Rooms that do not have a use
But I am told they’re beautiful
So now I am collecting things
As money’s not an obstacle

Fine, expensive music boxes
German dolls and tapestries
Fragile, Spanish porcelain figures
Mostly anything I please

Artwork hanging on the wall
And everything’s coordinated
So why am I heavy burdened
With a weight so unabated?

How I wonder at this turn
Why should I feel this strange distress?
Now it seems the more I have
The more I wish that I had less

Memories In A Bell Jar, By Amelia Kenner Used by Permission ©2017

3 responses to Memories In A Bell Jar

  1. Anita Lynch says:

    The poem was beautiful!
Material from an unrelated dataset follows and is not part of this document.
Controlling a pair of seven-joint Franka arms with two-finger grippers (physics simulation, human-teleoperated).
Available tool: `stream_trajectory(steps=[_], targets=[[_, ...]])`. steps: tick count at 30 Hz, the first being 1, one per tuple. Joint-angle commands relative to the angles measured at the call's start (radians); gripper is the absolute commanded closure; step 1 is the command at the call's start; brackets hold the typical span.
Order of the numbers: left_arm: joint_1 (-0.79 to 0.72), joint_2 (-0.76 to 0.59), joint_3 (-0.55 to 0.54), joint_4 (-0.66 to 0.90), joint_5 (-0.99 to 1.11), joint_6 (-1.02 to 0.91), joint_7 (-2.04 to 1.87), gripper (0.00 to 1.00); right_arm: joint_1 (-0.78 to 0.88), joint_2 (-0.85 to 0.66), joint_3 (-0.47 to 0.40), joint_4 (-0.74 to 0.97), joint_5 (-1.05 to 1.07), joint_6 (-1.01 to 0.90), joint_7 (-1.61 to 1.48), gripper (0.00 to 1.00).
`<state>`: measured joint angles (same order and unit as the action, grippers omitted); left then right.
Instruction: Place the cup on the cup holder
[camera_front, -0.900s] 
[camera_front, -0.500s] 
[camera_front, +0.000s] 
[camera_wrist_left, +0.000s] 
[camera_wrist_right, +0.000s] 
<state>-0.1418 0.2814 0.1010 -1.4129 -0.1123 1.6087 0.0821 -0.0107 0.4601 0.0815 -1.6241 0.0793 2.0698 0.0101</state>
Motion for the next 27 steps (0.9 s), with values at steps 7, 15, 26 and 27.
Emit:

It really touched my heart. Thank you so much for sharing this part of yourself with us Ms. Kenner.

  2. Lori says:

    Beautiful……..and so true. We all long for simpler times & regret not trying to make them last longer…..as least I do.

  3. Allen Milford Vanik says:

    yaa, that’s the thing – the more ya have – the more you need .. until you love what you have, love who you are and love what you’re doing NOW..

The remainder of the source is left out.